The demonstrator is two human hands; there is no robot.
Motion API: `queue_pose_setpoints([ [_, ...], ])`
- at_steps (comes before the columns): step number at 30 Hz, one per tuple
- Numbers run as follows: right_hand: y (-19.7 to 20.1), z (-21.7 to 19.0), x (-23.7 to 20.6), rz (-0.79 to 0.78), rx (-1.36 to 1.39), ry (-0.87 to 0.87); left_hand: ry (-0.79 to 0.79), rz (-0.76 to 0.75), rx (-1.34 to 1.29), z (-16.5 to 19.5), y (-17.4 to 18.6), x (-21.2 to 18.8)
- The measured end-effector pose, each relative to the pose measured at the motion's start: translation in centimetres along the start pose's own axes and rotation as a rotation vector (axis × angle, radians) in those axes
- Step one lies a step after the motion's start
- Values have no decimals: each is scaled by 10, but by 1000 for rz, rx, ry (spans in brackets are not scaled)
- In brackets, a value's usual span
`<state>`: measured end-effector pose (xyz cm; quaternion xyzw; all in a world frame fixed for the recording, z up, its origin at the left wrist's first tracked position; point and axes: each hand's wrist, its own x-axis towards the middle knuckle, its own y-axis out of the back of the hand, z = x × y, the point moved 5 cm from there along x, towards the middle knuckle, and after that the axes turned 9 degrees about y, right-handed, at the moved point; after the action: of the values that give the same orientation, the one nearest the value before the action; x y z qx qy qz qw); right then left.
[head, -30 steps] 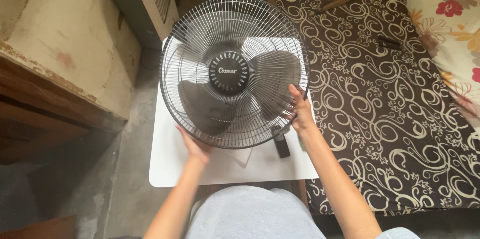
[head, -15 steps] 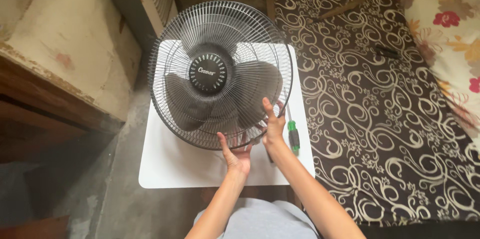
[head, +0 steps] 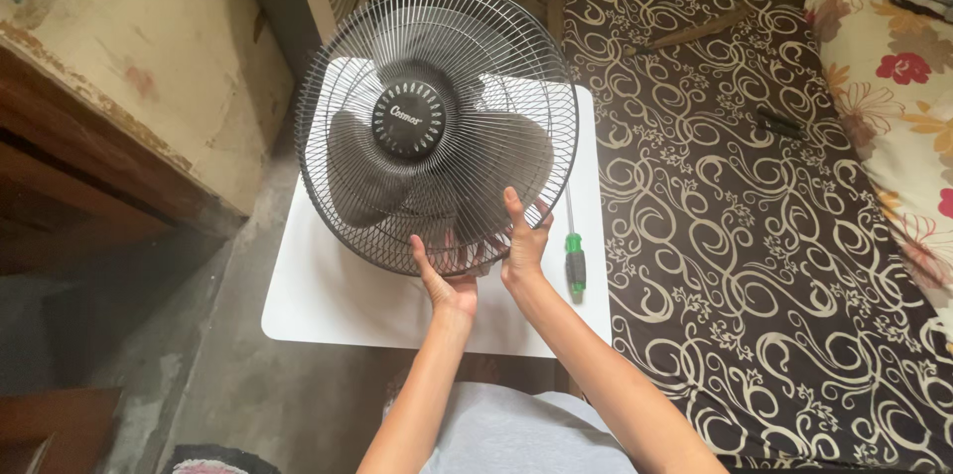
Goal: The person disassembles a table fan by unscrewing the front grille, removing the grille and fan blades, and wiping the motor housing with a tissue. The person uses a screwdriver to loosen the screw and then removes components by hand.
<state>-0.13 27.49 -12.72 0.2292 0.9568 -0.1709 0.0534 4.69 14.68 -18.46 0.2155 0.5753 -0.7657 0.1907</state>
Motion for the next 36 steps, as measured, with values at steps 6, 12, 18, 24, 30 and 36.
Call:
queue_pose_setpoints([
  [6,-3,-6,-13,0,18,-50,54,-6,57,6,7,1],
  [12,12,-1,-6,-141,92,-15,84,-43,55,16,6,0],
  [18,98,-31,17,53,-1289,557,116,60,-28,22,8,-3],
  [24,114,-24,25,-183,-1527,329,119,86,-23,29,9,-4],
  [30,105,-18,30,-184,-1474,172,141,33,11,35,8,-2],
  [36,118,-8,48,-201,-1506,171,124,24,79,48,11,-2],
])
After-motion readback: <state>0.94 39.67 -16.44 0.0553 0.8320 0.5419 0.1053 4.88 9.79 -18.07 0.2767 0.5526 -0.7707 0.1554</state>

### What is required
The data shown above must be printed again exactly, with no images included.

### Answer below
The demonstrator is two human hands; there is no robot.
Motion API: `queue_pose_setpoints([ [_, ...], ])`
- at_steps (comes before the columns): step number at 30 Hz, one per tuple
- Numbers run as follows: right_hand: y (-19.7 to 20.1), z (-21.7 to 19.0), x (-23.7 to 20.6), rz (-0.79 to 0.78), rx (-1.36 to 1.39), ry (-0.87 to 0.87); left_hand: ry (-0.79 to 0.79), rz (-0.76 to 0.75), rx (-1.34 to 1.29), z (-16.5 to 19.5), y (-17.4 to 18.6), x (-21.2 to 18.8)
- The measured end-effector pose, each relative to the pose measured at the motion's start: translation in centimetres along the start pose's own axes and rotation as a rotation vector (axis × angle, radians) in those axes
- Step one lies a step after the motion's start
- Values have no decimals: each is scaled by 10, but by 1000 for rz, rx, ry (spans in brackets are not scaled)
- In brackets, a value's usual span
`<state>`: measured end-effector pose (xyz cm; quaternion xyzw; all in a world frame fixed for the recording, z up, its origin at the left wrist's first tracked position; point and axes: each hand's wrist, its own x-axis towards the middle knuckle, its own y-axis out of the back of the hand, z = x × y, the point moved 5 cm from there along x, towards the middle knuckle, and after that the axes turned 9 degrees about y, right-handed, at the moved point; after the action: of the values that give the same orientation, the one nearest the value before the action; x y z qx qy qz qw); right then left.
[head, -30 steps] 
[head, -15 steps] 
[head, +0 steps] 
Goal: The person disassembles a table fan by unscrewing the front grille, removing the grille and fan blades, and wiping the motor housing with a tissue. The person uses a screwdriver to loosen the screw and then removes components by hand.
<state>-0.13 27.49 -12.72 0.2292 0.9568 -0.1709 0.0534 4.69 14.68 -18.46 0.2155 0.5753 -0.7657 0.1907</state>
Motion for the next 36 steps, as measured, with values at steps 6, 12, 18, 24, 30 and 36.
Call:
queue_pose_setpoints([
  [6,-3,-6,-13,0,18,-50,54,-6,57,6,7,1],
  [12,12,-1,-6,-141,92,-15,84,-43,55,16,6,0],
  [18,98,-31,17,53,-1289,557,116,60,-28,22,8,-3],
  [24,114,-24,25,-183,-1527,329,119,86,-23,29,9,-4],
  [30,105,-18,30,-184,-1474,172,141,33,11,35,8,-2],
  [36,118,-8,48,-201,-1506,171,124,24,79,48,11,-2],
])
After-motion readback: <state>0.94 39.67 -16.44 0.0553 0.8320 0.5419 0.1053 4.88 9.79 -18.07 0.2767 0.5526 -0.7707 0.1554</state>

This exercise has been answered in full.